Hispanic pastors from California, Florida and Texas mentioned methods to steer the church in a post-COVID world throughout a panel hosted by the Cooperative Program Stage on the Southern Baptist Conference (SBC) Government Committee (EC) part of the exhibit corridor on the 2022 SBC annual assembly.
Luis Lopez, government director of Hispanic relations and mobilization of the EC, moderated in English the panel shaped by Victor Solorzano, Eloy Rodriguez and Tony Miranda.
The pastors answered questions on how the COVID-19 pandemic affected their ministries, how they recovered and the way they’re transferring ahead.
Solorzano, pastor of Vida en Victoria in Bell Gardens, Calif., misplaced a pricey church elder to the virus in addition to seven relations. As he led his church by the pandemic, he discovered that returning to the fundamentals of prayer and discipleship was one of the simplest ways to climate the storm.
“We tailored our small teams and giving to be on-line and now we have now extra individuals in small teams and extra individuals giving,” he mentioned.
Rodriguez, the pastor of Idlewild Baptist Church in Spanish in Lutz, Fla., mentioned that as horrible because the pandemic was, it laid on the church’s door the chance to share the gospel much more than earlier than. “Dying was very current and chatting with everlasting life was simpler as a result of individuals had been open to it.”
Between 2020 and 2022, Idlewild Español planted two different Spanish-speaking church buildings which testifies to how the Lord strikes even in probably the most troublesome of circumstances, he mentioned.
Miranda, pastor of Primera Iglesia Bautista in Austin, Texas, mentioned that the pandemic brought on many church members to depart and by no means come again, and it uncovered a necessity for religious maturity within the church.
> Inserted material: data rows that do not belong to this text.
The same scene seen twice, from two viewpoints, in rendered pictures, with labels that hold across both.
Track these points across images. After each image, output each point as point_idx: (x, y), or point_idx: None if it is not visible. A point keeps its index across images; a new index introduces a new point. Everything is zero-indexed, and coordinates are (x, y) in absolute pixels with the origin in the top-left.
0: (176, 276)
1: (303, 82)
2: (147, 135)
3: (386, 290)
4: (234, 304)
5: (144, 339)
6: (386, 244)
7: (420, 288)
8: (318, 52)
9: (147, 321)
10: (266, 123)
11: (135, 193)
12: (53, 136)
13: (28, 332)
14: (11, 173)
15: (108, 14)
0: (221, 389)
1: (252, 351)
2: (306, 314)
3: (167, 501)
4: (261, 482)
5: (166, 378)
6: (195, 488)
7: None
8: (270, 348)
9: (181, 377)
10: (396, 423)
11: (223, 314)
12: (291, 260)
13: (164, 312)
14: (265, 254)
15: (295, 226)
Because the church emerged from the disaster, leaders evaluated what issues they’d hold and what issues they’d discard to make ministry simpler.
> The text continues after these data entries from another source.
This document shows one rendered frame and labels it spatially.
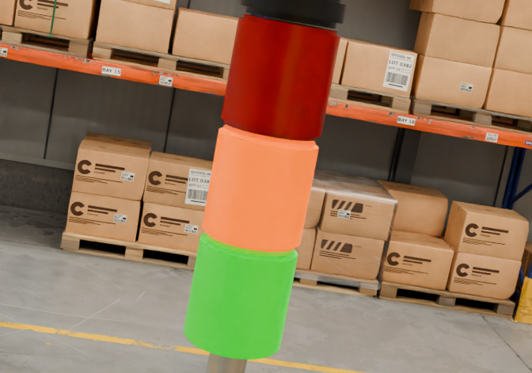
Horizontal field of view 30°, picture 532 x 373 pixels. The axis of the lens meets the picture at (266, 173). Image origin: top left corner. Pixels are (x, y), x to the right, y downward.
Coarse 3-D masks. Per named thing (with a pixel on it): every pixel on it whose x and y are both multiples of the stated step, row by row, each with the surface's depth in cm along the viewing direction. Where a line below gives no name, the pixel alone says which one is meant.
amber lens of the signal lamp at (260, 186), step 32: (224, 128) 48; (224, 160) 47; (256, 160) 46; (288, 160) 47; (224, 192) 47; (256, 192) 47; (288, 192) 47; (224, 224) 47; (256, 224) 47; (288, 224) 47
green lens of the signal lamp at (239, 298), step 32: (224, 256) 47; (256, 256) 47; (288, 256) 48; (192, 288) 49; (224, 288) 48; (256, 288) 48; (288, 288) 49; (192, 320) 49; (224, 320) 48; (256, 320) 48; (224, 352) 48; (256, 352) 48
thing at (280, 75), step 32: (256, 32) 46; (288, 32) 45; (320, 32) 46; (256, 64) 46; (288, 64) 46; (320, 64) 46; (256, 96) 46; (288, 96) 46; (320, 96) 47; (256, 128) 46; (288, 128) 46; (320, 128) 48
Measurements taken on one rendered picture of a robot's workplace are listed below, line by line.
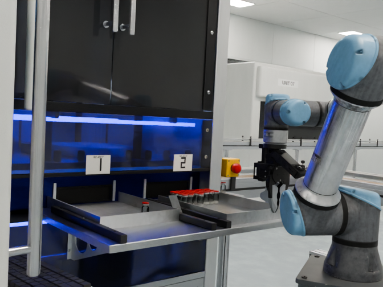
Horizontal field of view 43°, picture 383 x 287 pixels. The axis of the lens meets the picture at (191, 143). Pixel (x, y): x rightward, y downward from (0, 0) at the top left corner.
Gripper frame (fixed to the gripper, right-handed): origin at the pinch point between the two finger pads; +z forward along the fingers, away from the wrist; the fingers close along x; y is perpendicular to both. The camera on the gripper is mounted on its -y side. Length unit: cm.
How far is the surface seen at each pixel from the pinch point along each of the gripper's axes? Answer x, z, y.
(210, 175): -6.7, -5.6, 38.9
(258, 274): -163, 91, 152
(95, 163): 42, -11, 39
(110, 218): 51, 1, 13
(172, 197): 24.4, -1.8, 21.1
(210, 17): -3, -64, 39
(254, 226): 10.9, 4.0, -1.3
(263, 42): -527, -168, 497
“We’re taking extra care to remember our on-line viewers whereas we put together our worship companies,” he mentioned. Some ministries have been eradicated, he mentioned, as a result of even earlier than the pandemic they weren’t important.
“It’s been about going again to the fundamentals.”
Going again to the fundamentals has proved to be a profitable technique for these pastors and their church buildings. The youth are extra concerned in ministry as they tackle the accountability of church expertise, extra individuals take part in small teams as they turn out to be extra accessible through the week and folks give extra now that they’ll simply accomplish that from their telephones.
(EDITOR’S NOTE – Keila Diaz is a digital communications assistant with the Florida Baptist Conference.)